↓↓↓

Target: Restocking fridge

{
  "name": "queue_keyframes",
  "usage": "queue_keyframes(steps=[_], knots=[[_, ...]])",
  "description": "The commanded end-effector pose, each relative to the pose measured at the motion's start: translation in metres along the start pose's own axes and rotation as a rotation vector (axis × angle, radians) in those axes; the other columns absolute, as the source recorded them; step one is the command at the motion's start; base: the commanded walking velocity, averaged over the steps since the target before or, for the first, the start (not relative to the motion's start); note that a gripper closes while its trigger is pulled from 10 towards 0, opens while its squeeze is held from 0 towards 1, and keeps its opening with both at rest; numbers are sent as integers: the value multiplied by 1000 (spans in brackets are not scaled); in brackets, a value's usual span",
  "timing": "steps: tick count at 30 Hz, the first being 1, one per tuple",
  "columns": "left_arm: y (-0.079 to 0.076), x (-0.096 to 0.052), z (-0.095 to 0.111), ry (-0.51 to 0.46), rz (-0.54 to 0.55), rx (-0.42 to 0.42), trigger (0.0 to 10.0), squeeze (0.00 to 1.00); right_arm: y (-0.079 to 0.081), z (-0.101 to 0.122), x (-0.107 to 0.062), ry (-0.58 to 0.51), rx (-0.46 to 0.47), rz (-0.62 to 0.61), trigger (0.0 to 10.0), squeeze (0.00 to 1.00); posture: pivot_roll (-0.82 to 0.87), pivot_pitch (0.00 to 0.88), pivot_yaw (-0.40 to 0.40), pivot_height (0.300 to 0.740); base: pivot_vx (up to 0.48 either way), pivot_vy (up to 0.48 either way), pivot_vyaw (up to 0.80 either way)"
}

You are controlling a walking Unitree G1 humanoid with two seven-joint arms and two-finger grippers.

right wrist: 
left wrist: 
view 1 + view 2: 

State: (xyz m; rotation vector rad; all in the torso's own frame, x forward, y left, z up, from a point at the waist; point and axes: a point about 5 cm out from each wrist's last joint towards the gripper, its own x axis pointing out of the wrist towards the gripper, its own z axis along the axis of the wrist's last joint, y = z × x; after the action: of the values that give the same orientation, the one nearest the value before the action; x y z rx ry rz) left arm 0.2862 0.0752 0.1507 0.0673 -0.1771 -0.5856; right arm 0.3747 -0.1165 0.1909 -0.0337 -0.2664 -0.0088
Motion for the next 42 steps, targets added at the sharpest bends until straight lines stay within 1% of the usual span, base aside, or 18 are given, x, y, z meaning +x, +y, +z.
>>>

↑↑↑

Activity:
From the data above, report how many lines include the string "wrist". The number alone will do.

Response to this task:
3